ISTANBUL - Turkish Foreign Minister Ahmet Davutoglu said negotiations for a fuel swap with Iran is still on the table despite the fourth round of sanctions recently passed by the U.N. Security Council.
Weeks before the vote, Iran offered to swap about 2,500 pounds of its low-enriched uranium with Turkey and Brazil in exchange for fuel rods containing uranium enriched to 20 percent to fuel its medical research reactor.
The swap was intended as a confidence-building measure - especially to the West - to stave off more sanctions by showing Iran's willingness to cooperate.
"The Tehran declaration is the beginning of a new era," Iranian President Mahmoud Ahmadinejad said, which "presented a new model for global relations based on negotiations, logic and justice," he said.
But the U.S., Europe and Russia were leary of Iran's declaration, especially after Iran backtracked on a similar declaration last October.
Additionally, Iran would have enough enriched uranium remaining after the swap to produce a nuclear weapon.

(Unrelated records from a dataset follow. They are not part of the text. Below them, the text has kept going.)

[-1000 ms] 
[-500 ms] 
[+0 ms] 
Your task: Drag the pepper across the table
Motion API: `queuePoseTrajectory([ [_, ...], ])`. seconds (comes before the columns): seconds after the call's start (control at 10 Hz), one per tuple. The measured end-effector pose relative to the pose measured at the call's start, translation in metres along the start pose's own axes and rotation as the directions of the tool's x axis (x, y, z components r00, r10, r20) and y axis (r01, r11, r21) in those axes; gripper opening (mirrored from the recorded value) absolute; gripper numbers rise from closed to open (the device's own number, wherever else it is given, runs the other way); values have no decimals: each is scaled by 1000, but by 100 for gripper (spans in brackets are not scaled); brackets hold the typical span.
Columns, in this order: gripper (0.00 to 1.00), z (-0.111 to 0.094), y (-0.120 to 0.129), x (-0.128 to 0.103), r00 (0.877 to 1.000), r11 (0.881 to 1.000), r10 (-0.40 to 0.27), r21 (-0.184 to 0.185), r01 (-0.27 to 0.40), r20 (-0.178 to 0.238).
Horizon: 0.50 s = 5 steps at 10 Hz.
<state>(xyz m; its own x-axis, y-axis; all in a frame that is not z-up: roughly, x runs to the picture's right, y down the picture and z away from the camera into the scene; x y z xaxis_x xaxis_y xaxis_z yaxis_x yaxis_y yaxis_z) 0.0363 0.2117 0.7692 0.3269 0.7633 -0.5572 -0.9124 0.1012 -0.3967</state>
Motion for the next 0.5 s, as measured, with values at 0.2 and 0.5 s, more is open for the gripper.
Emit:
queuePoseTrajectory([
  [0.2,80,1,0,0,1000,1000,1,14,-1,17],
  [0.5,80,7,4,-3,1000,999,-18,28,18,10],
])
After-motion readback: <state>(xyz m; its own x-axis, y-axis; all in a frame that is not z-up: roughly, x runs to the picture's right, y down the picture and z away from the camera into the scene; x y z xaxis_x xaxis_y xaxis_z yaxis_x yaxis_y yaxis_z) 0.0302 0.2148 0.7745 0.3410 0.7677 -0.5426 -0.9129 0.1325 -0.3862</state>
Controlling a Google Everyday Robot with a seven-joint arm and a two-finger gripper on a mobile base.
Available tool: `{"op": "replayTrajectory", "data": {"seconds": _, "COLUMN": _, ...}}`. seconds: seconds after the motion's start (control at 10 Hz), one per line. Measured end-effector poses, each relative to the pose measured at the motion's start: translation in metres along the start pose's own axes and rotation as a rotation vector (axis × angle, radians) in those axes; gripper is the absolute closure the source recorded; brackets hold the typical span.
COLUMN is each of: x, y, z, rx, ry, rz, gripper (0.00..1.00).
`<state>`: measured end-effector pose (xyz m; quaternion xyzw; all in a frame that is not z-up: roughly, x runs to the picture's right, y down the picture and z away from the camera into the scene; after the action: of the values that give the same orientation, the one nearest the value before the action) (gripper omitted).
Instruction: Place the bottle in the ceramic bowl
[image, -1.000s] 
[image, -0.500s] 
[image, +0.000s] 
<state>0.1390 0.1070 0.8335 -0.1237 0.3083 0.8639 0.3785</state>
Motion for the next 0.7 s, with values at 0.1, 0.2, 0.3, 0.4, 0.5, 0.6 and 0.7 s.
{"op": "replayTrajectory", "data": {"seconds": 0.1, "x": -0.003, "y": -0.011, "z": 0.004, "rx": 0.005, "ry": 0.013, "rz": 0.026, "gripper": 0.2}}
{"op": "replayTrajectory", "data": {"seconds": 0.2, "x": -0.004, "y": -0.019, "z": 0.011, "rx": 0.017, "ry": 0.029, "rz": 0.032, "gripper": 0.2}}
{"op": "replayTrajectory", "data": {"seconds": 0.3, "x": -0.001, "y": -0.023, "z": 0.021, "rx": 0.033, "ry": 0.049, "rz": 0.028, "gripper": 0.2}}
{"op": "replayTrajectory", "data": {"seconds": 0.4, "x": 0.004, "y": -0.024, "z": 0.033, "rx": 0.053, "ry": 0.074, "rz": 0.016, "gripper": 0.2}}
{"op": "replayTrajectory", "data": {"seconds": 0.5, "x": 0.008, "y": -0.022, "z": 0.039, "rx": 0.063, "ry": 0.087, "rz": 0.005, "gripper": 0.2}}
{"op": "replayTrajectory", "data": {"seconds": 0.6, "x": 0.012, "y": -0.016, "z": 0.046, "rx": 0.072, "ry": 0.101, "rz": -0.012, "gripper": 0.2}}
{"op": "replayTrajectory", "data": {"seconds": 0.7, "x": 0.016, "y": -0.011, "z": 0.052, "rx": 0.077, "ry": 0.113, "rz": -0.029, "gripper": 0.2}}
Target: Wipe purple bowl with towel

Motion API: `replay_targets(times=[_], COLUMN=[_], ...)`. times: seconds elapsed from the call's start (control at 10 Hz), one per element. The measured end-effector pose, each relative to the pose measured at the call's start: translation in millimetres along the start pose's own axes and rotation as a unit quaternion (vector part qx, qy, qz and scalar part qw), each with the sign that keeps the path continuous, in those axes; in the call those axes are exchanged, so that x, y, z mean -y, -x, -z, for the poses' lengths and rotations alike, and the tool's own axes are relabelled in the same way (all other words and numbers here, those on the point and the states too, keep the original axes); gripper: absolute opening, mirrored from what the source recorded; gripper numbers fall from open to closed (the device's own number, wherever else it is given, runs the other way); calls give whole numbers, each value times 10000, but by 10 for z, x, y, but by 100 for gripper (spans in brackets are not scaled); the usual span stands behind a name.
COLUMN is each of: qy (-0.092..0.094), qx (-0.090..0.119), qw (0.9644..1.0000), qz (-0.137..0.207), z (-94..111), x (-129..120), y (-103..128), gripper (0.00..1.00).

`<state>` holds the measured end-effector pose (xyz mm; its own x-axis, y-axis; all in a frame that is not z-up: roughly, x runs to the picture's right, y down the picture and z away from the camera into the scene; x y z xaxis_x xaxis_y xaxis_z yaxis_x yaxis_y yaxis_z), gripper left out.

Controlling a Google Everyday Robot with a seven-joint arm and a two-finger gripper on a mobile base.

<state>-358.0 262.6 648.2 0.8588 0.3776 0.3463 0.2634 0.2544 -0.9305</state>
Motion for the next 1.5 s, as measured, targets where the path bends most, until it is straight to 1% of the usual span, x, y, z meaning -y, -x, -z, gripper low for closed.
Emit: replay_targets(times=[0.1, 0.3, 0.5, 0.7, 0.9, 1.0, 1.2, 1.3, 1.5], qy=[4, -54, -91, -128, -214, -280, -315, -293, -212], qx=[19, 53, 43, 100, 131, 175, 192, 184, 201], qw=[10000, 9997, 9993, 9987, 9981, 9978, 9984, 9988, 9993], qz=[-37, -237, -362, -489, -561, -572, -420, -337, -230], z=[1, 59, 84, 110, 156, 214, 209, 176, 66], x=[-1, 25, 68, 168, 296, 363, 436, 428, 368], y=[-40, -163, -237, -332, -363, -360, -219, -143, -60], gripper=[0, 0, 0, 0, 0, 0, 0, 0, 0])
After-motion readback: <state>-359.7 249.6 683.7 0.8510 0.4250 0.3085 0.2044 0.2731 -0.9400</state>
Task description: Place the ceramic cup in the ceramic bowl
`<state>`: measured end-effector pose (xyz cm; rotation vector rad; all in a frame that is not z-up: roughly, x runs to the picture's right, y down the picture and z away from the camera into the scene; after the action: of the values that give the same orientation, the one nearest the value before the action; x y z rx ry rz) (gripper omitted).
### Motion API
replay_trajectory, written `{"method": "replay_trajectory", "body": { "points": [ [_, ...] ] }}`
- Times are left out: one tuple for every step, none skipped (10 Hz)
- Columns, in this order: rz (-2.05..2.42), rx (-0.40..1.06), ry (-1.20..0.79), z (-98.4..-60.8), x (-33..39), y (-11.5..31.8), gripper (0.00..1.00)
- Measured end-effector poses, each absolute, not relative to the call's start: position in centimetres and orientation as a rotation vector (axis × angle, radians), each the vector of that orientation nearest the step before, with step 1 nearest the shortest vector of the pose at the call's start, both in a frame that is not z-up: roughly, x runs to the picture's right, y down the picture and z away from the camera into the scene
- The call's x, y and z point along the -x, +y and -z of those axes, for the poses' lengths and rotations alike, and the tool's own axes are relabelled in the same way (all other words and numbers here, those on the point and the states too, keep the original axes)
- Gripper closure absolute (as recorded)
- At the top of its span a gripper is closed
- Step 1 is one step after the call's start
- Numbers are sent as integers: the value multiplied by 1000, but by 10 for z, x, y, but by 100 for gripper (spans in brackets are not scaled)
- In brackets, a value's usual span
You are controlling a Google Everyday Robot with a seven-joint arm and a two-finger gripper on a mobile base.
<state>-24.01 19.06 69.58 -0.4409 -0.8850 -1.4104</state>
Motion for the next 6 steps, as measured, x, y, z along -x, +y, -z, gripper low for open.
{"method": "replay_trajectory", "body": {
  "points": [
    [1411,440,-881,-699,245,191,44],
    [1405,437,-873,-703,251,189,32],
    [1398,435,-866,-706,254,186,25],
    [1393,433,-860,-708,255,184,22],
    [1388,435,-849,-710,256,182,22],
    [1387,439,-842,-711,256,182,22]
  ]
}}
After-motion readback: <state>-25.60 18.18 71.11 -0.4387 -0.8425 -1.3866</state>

While Iran claims its nuclear program is intended for energy production and medical research, many western nations suspect it intends to produce bomb-grade nuclear fuel.
The five permanent members of the Security Council - China, France, Russia, United Kingdom and United States - voted in favor of the latest round of sanctions. Turkey and Brazil voted against the U.N. resolution, and Lebanon abstained.